Philippine Catholic leaders say they are powerless to stop a growing number of extrajudicial killings that have come with President Rodrigo Duterte’s war on drugs.
“What I predicted is happening, and the Church is powerless to stop the killings,” said Fr Amado Picardal, head of the Philippine Bishops’ Commission for Basic Ecclesial Communities.
He said the killings were “already unstoppable”, adding that some Church leaders were losing hope.
Fr Picardal, who has linked Duterte to a death squad allegedly responsible for the killings of more than 1,400 people, warned of “dark prospects” for the Philippines.
During his campaign for the presidency, Duterte vowed to stop criminality, especially the illegal drugs trade, and corruption, warning that his administration would be a “bloody” one. Ucanews.com reported estimates of more than 600 people killed since Duterte was elected in May; 211 of those were murdered by unidentified gunmen. Archbishop Socrates Villegas of Lingayen-Dagupan, bishops’ conference president, said he was “in utter disbelief”.
“There is a little voice of humanity in us that I believe is disturbed,” the archbishop said in a statement read out in churches. He said the “voice of disturbed humanity is drowned out by the louder voice of revenge or silenced by the sweet privileges of political clout”.
“In our dream to wipe out drug addiction, are we not becoming a ‘killing fields’ nation?” he asked. “From a generation of drug addicts, shall we become a generation of street murderers? [Can] the do-it-yourself justice system assure us of a safer and better future?” he asked.
“The Church cannot do anything now,” said Fr Virgilio Canete of Palo archdiocese. “It had already warned of the consequences. Only those who started these bloodbaths can stop them.”
Bangladeshi Catholic editor flees country after threats
Rosaline Costa heard people tell her “be careful” so often she decided that she had to flee her native Bangladesh for the United States to stay alive.
Costa, 67, a Catholic, edited Hotline Bangladesh for 30 years. The newsletter chronicles corruption, crime, terror and religious violence in the nation.
But she left Bangladesh for New York City last month, following a niece and a nephew. The niece left because a Muslim relative was trying to force her into marrying him, the nephew because he had been taken to a mosque and told to convert to Islam under fear of death. What happened to her family, Costa told the Catholic News Service, reflects what was happening to Christians generally.

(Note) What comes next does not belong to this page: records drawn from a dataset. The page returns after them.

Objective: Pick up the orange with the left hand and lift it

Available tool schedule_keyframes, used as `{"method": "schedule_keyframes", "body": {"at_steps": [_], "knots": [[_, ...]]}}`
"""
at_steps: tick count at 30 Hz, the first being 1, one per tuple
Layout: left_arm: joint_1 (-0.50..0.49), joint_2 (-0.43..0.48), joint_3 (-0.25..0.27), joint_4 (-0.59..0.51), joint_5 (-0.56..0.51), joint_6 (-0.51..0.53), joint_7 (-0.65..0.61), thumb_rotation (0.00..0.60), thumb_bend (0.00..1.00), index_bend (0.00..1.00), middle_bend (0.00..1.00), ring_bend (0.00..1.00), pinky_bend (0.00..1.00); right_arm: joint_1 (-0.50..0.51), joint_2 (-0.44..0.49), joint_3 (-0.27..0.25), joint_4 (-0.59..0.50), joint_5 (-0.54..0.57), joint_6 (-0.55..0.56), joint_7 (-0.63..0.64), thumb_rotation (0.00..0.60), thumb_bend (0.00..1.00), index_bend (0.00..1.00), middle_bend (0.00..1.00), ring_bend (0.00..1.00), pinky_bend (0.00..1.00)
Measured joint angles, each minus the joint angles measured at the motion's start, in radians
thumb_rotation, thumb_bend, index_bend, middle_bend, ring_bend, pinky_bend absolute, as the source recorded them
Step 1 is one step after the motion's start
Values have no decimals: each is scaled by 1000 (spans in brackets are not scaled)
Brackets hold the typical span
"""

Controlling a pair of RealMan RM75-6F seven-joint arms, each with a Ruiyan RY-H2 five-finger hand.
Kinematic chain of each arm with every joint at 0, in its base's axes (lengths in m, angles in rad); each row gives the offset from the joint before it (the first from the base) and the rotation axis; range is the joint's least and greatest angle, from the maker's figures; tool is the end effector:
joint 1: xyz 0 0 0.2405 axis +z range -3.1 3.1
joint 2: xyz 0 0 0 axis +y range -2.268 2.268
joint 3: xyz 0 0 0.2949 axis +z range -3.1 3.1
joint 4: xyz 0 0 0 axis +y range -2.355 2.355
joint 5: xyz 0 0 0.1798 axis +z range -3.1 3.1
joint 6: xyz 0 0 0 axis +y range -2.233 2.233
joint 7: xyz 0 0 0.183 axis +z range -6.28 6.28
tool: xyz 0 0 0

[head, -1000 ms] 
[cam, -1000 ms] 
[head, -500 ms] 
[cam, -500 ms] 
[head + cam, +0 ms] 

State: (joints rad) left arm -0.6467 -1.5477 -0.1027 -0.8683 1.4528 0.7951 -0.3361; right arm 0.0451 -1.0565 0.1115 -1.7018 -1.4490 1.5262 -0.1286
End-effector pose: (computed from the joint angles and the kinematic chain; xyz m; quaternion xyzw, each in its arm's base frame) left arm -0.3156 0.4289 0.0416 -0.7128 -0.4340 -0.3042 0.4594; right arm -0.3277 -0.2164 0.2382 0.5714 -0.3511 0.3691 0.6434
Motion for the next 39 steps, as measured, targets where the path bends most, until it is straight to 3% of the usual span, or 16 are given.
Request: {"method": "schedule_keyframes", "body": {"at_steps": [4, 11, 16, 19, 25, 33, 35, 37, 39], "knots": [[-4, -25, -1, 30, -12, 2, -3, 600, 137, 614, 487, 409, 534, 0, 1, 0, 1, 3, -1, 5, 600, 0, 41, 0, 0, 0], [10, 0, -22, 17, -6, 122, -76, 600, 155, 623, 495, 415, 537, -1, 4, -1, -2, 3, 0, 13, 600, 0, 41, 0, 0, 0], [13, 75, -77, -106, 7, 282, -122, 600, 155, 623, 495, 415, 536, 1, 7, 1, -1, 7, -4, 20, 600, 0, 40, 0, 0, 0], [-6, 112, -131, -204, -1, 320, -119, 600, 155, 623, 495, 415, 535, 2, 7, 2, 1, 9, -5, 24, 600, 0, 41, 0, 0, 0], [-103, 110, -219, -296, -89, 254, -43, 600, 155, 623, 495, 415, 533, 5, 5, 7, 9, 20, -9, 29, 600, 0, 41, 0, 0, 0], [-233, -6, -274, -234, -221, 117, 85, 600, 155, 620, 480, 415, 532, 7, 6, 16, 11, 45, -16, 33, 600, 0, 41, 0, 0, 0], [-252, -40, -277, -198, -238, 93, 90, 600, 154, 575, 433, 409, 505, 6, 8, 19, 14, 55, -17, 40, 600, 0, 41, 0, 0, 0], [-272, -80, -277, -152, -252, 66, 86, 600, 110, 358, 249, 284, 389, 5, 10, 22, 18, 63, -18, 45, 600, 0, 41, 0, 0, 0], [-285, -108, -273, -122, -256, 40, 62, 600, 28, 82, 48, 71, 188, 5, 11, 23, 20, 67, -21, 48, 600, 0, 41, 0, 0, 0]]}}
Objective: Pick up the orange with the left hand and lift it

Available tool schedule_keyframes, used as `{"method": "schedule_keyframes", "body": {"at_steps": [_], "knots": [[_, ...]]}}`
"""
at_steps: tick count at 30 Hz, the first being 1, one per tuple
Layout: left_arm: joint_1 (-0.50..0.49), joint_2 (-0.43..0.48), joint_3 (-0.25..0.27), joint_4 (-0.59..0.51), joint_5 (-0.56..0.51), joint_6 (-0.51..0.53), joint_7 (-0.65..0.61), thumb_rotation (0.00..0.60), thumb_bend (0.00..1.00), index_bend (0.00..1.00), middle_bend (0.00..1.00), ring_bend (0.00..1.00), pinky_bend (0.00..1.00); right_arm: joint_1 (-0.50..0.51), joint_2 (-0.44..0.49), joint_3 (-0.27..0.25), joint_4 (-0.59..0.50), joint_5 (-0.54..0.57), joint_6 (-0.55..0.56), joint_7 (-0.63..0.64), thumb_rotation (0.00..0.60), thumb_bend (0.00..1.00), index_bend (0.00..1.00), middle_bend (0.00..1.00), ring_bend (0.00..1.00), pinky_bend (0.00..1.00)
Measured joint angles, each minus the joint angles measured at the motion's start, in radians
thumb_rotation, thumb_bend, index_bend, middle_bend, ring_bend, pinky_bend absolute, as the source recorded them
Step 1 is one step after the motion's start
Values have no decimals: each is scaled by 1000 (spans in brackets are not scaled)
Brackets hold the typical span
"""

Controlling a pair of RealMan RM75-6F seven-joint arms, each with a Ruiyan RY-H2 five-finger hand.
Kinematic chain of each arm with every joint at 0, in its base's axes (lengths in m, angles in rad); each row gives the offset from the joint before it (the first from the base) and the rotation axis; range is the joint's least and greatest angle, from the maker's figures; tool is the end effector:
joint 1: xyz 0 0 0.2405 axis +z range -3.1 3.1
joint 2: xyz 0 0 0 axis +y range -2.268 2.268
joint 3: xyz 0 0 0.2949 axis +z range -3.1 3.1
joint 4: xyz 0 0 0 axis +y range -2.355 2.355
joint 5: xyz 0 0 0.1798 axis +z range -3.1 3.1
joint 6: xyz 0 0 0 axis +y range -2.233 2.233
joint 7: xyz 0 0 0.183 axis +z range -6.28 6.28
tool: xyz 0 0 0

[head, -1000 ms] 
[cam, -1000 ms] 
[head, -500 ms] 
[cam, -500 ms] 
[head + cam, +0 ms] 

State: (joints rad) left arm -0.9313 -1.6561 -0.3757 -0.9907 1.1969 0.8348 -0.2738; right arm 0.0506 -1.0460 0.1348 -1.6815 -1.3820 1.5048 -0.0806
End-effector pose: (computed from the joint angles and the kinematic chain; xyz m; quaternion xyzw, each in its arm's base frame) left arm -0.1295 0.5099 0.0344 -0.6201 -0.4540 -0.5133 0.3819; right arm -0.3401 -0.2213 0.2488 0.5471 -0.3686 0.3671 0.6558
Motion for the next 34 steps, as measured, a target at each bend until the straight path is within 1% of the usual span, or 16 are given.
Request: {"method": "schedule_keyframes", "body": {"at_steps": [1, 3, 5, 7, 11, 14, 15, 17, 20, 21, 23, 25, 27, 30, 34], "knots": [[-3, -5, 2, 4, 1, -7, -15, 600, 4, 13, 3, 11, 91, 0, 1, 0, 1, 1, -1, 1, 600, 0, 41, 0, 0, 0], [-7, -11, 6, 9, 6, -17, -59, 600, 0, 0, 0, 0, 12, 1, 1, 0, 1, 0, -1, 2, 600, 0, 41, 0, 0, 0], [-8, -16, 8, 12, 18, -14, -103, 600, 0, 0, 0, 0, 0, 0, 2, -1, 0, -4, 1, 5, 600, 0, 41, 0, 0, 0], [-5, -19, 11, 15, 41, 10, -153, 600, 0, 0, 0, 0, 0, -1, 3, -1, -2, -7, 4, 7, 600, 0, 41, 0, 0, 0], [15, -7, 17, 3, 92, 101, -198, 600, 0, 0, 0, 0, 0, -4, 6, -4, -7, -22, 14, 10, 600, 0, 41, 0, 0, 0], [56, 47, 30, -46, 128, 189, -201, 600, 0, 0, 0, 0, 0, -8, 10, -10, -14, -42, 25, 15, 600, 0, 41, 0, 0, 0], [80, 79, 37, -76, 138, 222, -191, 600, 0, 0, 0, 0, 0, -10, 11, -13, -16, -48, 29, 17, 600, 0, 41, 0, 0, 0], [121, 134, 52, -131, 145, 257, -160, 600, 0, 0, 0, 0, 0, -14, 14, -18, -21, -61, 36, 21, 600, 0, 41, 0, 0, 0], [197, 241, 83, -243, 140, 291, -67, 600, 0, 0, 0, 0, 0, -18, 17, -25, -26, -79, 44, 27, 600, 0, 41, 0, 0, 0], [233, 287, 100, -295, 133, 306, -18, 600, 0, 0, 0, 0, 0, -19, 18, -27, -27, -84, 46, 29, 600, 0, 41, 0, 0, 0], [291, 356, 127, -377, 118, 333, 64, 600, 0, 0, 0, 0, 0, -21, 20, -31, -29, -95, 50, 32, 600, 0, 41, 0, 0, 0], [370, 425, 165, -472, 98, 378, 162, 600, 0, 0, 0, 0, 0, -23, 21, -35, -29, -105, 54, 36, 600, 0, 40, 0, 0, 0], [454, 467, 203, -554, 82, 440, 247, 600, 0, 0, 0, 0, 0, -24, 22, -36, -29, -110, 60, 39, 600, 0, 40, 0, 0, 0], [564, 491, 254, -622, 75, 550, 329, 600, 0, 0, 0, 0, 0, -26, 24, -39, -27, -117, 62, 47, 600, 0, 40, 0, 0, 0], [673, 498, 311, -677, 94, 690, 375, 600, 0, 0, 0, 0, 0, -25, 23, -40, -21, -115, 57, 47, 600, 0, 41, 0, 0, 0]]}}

“I made several editorials in the newsletter” decrying a surge in religious violence, Costa said. “In the last two-and-a-half months I could not go out of the house.” To get to work she took precautions not to step out of her car except at home and in the garage at the office.
Costa said she had been subject to harassing phone calls. “I went to the police and they did not want to take a report,” she said. “I don’t want to go back” under the current state of affairs, she said.
Pope has lunch with refugees
Pope Francis had a reunion lunch with 21 Syrian refugees at the Vatican last week.
Guests included 12 refugees – three couples and six children – he had brought to Rome from Lesbos, Greece, and another nine Syrian refugees who arrived in Rome in June with Vatican assistance. The Vatican is covering their living costs but they are housed by the Community of Sant’Egidio. The children showed the Pope drawings while he gave them toys and other gifts.